Unequal opiate cross-tolerance to morphine in the locomotor-activation model in the mouse.

Dose-response relationships for the opiate-induced stimulation of locomotion in mice were determined for etorphine, fentanyl, levorphanol, lofentanil and morphine, both before and after the subcutaneous implantation of a morphine pellet for 3 days. In non-tolerant mice, the relative potencies of these drugs compared to morphine paralleled those reported for other in vivo models of the actions of opiates. The most potent was lofentanil (ED50 = 3.8 micrograms/kg), which was approx. 6000 times more potent than morphine (ED50 = 24.2 mg/kg). A tolerance-induced 22-fold increase in the ED50 for morphine resulted in a similar cross-tolerance to levorphanol, but there was less cross-tolerance to fentanyl (4-fold), lofentanil (5-fold) and etorphine (7-fold).

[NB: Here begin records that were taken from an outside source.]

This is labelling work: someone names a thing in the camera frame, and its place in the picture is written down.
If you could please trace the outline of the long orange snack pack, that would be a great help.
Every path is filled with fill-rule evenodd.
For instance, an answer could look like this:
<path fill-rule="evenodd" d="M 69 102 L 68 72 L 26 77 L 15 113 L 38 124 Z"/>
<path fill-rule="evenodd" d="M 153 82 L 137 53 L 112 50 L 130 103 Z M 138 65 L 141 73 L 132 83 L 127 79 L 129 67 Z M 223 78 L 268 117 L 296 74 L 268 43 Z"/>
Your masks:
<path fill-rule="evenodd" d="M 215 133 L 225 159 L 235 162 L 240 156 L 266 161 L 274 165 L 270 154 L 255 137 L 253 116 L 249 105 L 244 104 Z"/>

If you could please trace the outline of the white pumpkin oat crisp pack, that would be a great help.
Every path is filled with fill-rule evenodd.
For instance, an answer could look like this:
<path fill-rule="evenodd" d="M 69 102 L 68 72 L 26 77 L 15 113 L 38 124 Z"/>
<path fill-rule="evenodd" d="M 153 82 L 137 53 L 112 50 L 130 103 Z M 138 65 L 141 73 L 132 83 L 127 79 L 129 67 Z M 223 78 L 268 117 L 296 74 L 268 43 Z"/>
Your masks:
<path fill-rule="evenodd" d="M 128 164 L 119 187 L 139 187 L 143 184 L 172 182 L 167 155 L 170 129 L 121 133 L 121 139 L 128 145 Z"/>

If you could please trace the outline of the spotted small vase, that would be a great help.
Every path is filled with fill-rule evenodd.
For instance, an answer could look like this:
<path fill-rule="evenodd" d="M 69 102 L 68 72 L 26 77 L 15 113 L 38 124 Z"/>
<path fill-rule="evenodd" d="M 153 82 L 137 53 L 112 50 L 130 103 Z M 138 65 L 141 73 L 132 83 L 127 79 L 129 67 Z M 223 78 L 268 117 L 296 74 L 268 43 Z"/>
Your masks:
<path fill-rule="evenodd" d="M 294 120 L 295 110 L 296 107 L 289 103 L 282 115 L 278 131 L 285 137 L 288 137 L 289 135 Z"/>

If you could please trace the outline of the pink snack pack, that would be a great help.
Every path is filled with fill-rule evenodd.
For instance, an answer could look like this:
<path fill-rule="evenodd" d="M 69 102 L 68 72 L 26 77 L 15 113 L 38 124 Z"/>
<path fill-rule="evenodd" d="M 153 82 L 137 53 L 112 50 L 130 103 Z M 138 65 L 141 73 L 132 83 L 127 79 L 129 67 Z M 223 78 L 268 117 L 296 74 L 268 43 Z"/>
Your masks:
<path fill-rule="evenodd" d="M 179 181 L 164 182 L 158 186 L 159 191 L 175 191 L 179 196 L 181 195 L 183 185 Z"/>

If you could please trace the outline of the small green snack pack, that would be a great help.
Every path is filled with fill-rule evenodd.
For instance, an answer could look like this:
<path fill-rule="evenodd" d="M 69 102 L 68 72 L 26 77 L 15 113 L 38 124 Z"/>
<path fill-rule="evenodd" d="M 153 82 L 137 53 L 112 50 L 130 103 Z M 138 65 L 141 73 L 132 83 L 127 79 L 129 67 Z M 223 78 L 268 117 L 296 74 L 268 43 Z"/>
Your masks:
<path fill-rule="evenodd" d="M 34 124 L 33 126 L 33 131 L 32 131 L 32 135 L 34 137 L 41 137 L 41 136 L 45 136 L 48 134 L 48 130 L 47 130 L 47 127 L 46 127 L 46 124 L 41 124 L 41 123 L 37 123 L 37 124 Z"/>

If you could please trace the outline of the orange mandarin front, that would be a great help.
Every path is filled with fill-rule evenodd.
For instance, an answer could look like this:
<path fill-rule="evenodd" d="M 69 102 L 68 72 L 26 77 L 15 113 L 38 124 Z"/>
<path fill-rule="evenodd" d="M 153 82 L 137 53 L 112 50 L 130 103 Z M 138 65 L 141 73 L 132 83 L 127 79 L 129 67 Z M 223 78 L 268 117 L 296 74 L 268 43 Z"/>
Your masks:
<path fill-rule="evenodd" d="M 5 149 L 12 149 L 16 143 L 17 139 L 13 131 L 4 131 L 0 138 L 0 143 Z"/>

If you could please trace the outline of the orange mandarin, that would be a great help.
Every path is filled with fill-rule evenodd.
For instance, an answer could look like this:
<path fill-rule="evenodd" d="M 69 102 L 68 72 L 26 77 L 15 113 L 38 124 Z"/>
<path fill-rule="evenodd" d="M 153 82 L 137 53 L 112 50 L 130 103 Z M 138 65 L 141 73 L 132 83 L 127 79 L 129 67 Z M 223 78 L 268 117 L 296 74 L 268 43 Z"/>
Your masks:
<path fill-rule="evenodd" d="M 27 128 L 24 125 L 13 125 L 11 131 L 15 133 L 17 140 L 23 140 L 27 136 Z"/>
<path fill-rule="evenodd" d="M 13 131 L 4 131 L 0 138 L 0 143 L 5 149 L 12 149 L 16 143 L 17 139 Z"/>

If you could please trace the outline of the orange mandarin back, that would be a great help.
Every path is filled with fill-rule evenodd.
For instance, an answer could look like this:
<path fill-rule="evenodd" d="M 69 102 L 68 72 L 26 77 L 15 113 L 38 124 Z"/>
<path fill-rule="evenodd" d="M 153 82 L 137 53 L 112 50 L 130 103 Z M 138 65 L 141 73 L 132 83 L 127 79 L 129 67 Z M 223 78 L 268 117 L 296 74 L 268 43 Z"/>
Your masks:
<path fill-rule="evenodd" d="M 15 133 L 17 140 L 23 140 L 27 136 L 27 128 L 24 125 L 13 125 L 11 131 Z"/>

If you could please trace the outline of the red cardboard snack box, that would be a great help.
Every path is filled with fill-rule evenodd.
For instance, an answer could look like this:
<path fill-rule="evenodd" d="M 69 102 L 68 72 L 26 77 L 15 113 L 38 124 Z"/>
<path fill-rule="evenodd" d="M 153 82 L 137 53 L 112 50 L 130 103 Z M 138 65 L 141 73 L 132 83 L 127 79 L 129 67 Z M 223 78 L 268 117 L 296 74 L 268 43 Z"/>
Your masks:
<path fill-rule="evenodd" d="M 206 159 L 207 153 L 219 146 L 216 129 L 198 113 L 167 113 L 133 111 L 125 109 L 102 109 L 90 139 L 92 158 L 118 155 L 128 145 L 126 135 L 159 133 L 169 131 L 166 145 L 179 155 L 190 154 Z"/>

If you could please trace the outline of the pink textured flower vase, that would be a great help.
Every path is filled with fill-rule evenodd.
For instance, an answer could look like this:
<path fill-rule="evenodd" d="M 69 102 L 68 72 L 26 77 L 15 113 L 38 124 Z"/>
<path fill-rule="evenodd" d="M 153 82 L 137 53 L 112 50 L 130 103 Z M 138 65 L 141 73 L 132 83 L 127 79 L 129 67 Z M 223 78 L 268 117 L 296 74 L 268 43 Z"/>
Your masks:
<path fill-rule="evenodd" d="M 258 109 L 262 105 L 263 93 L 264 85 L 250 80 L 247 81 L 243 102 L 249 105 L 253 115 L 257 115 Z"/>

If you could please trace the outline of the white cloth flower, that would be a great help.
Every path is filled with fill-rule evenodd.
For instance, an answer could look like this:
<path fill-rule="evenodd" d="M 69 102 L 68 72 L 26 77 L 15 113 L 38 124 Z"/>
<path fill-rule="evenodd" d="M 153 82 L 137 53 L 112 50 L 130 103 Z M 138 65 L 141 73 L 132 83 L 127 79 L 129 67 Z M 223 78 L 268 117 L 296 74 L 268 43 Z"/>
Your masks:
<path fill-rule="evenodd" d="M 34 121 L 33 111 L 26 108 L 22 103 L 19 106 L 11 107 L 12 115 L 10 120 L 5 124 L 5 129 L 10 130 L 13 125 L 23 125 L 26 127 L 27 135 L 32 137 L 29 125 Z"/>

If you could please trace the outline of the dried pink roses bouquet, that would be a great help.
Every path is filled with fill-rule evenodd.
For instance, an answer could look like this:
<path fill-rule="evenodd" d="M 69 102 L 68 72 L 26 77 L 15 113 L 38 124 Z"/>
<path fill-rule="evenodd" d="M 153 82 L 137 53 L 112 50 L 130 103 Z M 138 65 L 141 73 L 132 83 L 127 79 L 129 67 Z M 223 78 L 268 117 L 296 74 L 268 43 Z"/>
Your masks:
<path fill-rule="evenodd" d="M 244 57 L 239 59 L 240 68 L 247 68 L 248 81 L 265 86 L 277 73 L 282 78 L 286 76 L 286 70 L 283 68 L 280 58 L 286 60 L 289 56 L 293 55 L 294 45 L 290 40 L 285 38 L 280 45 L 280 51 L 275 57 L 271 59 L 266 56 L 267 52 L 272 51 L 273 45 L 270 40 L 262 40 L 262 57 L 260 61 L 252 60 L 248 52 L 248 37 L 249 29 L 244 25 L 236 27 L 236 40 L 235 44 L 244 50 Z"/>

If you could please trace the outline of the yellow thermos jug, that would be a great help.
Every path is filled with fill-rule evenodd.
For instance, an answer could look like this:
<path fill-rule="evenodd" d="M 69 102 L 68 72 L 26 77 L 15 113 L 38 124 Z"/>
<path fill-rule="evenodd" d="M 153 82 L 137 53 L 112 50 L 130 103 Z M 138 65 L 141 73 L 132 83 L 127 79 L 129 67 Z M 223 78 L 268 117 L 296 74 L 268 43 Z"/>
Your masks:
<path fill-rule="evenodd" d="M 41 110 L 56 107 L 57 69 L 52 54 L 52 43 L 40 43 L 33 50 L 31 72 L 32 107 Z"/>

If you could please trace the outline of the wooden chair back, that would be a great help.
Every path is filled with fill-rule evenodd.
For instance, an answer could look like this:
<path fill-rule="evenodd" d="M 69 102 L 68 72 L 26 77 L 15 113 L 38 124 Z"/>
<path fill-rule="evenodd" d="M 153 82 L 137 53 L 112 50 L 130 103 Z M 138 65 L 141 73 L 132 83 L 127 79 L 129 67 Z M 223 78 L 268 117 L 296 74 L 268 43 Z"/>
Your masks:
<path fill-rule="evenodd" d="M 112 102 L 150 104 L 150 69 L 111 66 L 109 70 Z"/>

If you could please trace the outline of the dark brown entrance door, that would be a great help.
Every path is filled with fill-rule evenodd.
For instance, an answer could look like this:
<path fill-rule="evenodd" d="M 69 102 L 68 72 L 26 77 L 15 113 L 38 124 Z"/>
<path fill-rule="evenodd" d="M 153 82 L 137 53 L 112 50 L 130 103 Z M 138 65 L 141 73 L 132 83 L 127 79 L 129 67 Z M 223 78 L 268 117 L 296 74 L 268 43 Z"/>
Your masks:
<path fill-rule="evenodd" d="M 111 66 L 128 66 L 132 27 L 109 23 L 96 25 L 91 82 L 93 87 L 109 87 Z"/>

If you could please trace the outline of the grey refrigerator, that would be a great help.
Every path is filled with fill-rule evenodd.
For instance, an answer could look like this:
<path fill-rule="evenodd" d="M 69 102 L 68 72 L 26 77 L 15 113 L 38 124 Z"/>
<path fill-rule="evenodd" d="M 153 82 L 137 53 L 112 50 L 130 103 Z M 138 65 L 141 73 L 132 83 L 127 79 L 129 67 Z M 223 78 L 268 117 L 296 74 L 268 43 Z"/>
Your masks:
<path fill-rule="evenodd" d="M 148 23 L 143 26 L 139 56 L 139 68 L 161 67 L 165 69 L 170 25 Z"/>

The smaller cross-tolerances of etorphine and lofentanil to morphine were not accompanied by changes in the levels of [3H]etorphine or [3H]lofentanil in brain, induced by morphine pellets, although the bound fraction of [3H]lofentanil in brain was slightly decreased (11-15%). The implications of the phenomenon of unequal cross-tolerance for the mechanism of tolerance at the opiate mu receptor are discussed.